*COLLECTED MATERIAL*:
______
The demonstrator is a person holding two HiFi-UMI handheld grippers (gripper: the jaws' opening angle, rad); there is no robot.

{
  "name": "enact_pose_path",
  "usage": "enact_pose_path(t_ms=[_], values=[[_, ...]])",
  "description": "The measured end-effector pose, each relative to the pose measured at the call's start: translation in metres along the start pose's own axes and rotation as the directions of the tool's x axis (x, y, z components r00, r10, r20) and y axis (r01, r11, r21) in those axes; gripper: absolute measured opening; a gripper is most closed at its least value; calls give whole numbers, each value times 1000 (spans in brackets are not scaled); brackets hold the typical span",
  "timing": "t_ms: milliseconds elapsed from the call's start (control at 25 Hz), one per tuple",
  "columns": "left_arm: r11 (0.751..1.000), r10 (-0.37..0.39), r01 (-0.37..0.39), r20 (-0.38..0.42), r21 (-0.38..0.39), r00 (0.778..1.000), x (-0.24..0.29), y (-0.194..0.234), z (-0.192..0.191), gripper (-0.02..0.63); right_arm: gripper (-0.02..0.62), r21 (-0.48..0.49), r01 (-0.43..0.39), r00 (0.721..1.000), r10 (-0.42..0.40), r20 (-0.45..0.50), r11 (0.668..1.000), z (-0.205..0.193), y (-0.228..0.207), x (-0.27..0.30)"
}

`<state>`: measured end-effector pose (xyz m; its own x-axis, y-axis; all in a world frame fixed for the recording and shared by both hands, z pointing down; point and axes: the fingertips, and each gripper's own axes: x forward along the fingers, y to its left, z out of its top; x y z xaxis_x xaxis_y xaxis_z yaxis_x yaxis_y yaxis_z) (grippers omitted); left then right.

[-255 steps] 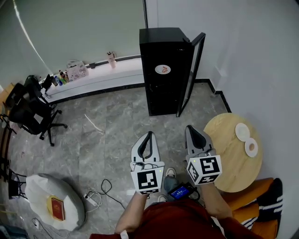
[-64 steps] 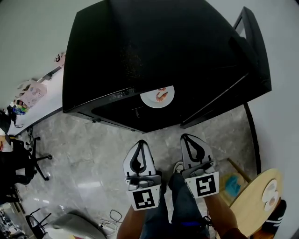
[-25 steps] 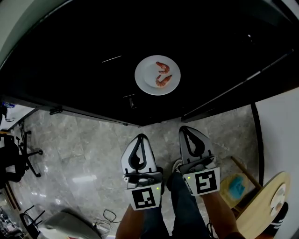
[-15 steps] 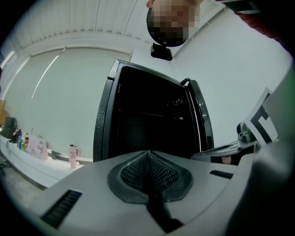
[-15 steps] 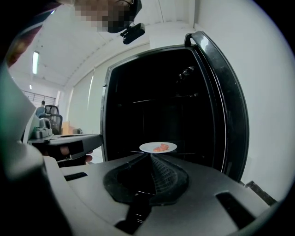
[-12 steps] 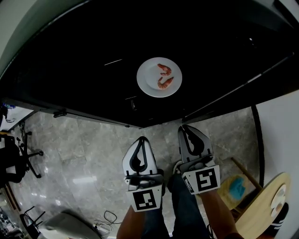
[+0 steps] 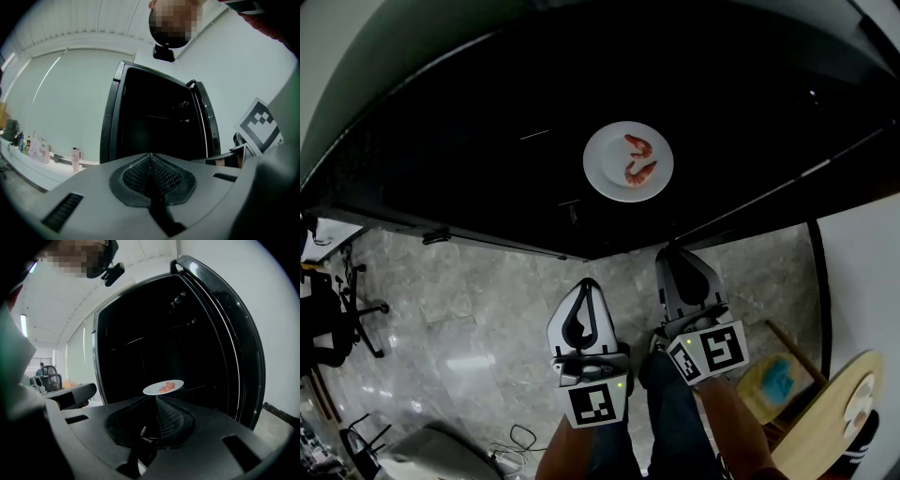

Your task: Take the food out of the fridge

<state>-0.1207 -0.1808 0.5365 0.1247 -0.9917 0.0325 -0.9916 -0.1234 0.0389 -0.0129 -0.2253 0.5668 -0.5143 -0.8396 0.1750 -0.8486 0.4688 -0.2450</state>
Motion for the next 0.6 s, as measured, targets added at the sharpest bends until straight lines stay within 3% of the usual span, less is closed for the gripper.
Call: enact_pose_path(t_ms=[200, 440, 600], values=[[1000, 0, 0, 0, 4, 1000, -2, 1, 3, 14, 64, 146, -10, 1000, 7, 18, 989, 1, -5, 8], [1000, 3, -3, 0, 8, 1000, -3, 3, 5, 14, 72, 239, -12, 1000, 6, 27, 971, 3, -9, 18], [1000, -2, 2, 2, 12, 1000, -3, 1, 7, 12, 75, 391, -22, 999, 8, 38, 920, 1, -15, 24]])
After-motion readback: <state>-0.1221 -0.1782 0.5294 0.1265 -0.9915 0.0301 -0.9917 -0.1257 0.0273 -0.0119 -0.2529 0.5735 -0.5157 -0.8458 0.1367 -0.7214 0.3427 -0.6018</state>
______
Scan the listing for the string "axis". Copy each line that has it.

  "description": "The measured end-effector pose, each relative to the pose measured at the call's start: translation in metres along the start pose's own axes and rotation as the directions of the tool's x axis (x, y, z components r00, r10, r20) and y axis (r01, r11, r21) in those axes; gripper: absolute measured opening; a gripper is most closed at its least value; calls give whole numbers, each value times 1000 (spans in brackets are not scaled); brackets hold the typical span",
`<state>`: measured end-effector pose (xyz m; its own x-axis, y-axis; all in a world frame fixed for the recording and shared by both hands, z pointing down; point and axes: the fingertips, and each gripper's own axes: x forward along the fingers, y to its left, z out of its top; x y z xaxis_x xaxis_y xaxis_z yaxis_x yaxis_y yaxis_z) (grippers omitted); left then right.

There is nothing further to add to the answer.